Does it have a colour? Now we’ve been conditioned to think that red is the colour
of anger, right? Like, it can see the cartoon characters, their heads exploded
like steam pumping out. It’s like a red colour. But just notice, is it red for
you in your body? And this is usually the bit that people go, Nikki, what a colour
What are you talking about. But the more that you get used to doing this, the
more that you’re able to look at your emotions and you’re able to experience
them, you learn that they’re harmless. You are actually safe to feel that
emotion. But the action you take from it might not always be safe. Especially
if you’re avoiding your emotions by eating or drinking. You know, it might not
be the actions of avoiding your emotions might not be safe for you. I’m going
to address that in a whole other podcast episode. So please keep an eye out for
these because I’m going to talk about cravings and urges for sugar and alcohol.
So I will address that specifically in another in another episode. But for now,
these are the three things that I want you to take away from today’s session and
practice…
As you’re
walking as you’re driving, give yourself a moment. And it really doesn’t take
long. Give yourself a moment to fully experience the emotion. Knowing that
nothing has gone wrong. That it’s safe to feel that emotion because you are
human. So if this is a heavy emotion like grief, I wouldn’t suggest doing this
if you’re driving please give yourself actual time to sit and process and
release grief. Feel it the way you need to feel it. You can move it through it
doesn’t have to be avoided. Research shows that our emotions only lasts for
about 90 seconds. And in my experience having learned and practice this process
when I look at my emotions they don’t actually even last that long, I reckon up
to a minute max. That is not a long time. But just notice with absolute
fascination zero judgment when you’re avoiding your emotions how much time that
takes up. So you could feel mildly uncomfortable for a minute or 90 seconds.

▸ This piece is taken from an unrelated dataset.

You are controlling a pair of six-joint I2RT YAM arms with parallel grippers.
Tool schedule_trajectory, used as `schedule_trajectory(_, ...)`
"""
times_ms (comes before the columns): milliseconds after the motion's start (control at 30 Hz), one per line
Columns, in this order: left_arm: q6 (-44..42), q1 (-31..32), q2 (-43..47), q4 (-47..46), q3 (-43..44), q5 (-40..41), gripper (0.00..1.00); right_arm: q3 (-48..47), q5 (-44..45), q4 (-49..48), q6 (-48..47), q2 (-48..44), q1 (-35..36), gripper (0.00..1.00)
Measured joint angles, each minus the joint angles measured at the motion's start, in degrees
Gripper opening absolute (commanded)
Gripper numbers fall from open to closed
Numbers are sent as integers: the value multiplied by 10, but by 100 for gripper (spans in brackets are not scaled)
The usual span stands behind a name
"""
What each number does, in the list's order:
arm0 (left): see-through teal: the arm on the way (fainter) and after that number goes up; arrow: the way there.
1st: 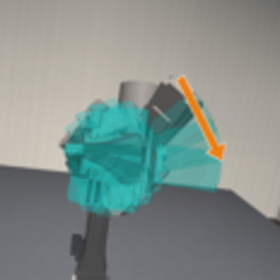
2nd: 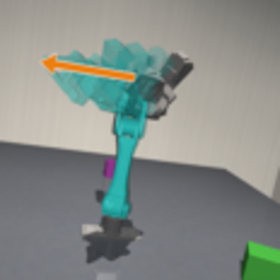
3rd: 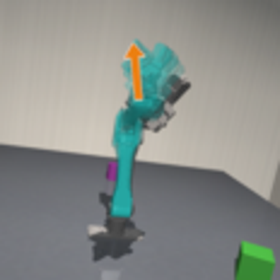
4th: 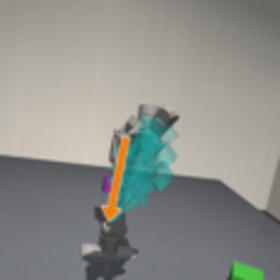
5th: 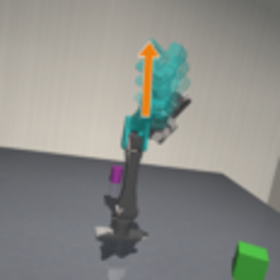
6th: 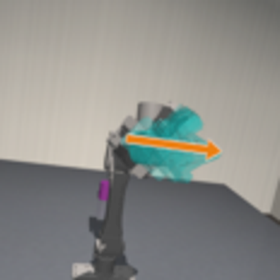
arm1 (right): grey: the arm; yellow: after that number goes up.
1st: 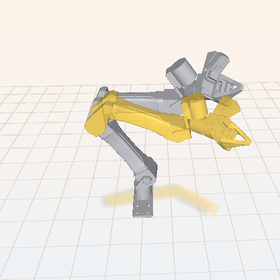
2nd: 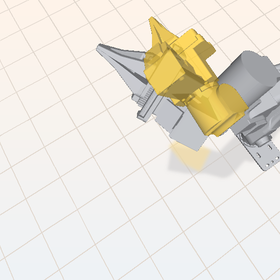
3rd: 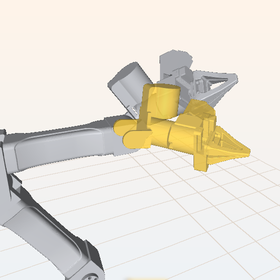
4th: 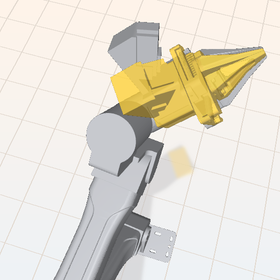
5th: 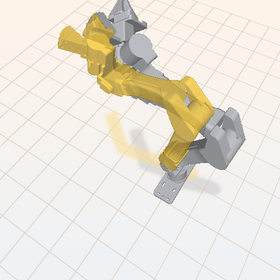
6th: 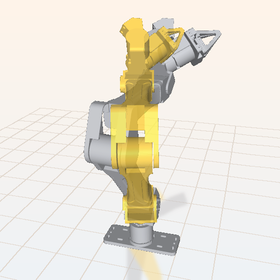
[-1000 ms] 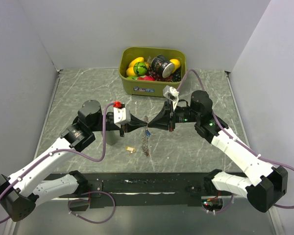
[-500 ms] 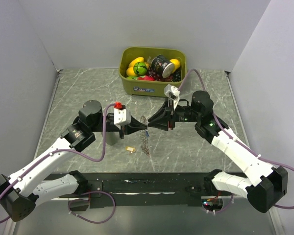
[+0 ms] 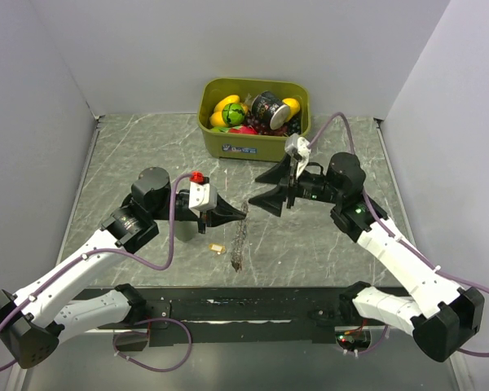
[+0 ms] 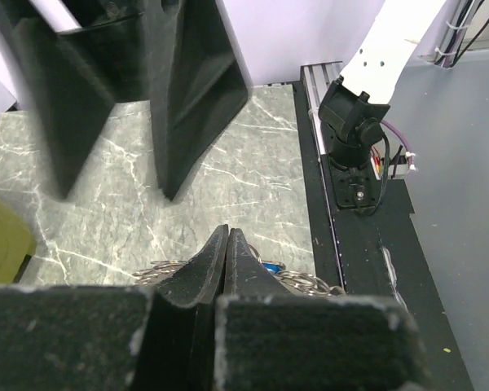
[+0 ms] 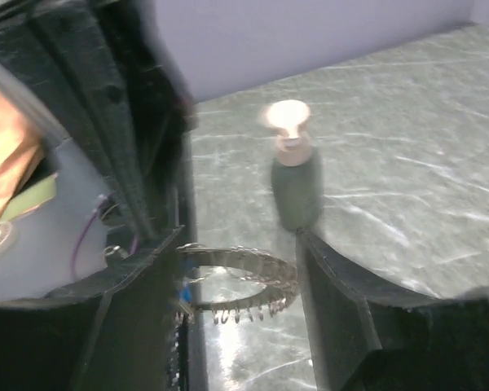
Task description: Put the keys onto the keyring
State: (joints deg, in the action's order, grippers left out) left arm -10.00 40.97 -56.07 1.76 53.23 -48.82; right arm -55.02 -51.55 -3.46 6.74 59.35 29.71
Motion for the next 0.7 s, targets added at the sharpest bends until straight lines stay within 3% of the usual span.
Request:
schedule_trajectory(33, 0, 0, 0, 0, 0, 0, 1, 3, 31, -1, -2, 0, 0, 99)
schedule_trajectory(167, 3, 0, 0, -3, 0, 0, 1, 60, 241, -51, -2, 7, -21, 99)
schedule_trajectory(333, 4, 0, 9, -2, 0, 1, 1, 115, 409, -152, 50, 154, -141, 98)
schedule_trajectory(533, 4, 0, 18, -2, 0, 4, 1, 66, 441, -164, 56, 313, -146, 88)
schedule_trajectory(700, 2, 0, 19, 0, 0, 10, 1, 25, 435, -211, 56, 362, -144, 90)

But then you get to live a life that is so much more peaceful so much calmer.
And when you’re when there’s no emotion that you’re not willing to fail now you
are un fucking stoppable in your life. Because the only thing that’s holding
you back now is the anxiety or the nerves or the self-doubt
Self-doubt
is huge for me. At comes up all the time, self-doubt and dread. So when I
experienced that though, I literally just place my hand on my heart. I take a
nice deep breath if You’re driving, please don’t close your eyes. But I’ve now
closed my eyes. And I just I just tell myself, I am safe to experience this
emotion. And so I practice this with frustration, right? If I notice, I’ve
started to get frustrated by boys, because I’ve asked them for what feels like
the time to put their shoes on. I noticed frustration. So I just take a step
back, close my eyes, I’m feeling frustrated. Even just that feels like a
release. I am feeling frustrated. I don’t have to react from it. I’m going to
talk about more about reactions in the next episode. So listen, keep an eye
out, listen for that one. But for this week, just start to practice noticing
your emotions, just start to practice. Allowing yourself to feel them knowing
that it’s only going to last 90 seconds. Or for the really, you know, grief,
sadness, put a timer on. Allow yourself to fully surrender to that emotion, allow
yourself to cry, allow yourself to shout if you need to whatever the whatever
it is, but just give yourself permission to feel it because you are human. So
please tell yourself that with compassion, we are designed to have emotions.
There is no “I’m emotional”. Let it out, you’re human. And just remind
yourself, nothing has gone wrong. I am safe to feel this emotion. And then from
that sort of more relaxed space or place, you can ask yourself what how
actually do I want to show up. And I’m going to talk more about that next week.
So I really
hope this helps. I really hope you can take away those questions. apply them to
your life, come back to this episode if you need to, by way of just reaffirming
to you that the fact that you are a human on this planet means that you’re
gonna have emotions, every single human does. And it takes a lot of strength. I
think it takes a much stronger person to actually experience their emotions
than it does to avoid them, put them on a shelf and never look at them. You
don’t need to do that.
And if you
need any help with this, please get in touch because this is what I do.
Have an
amazing week. Thank you very much for listening, and I’ll speak to you all
again soon. Bye.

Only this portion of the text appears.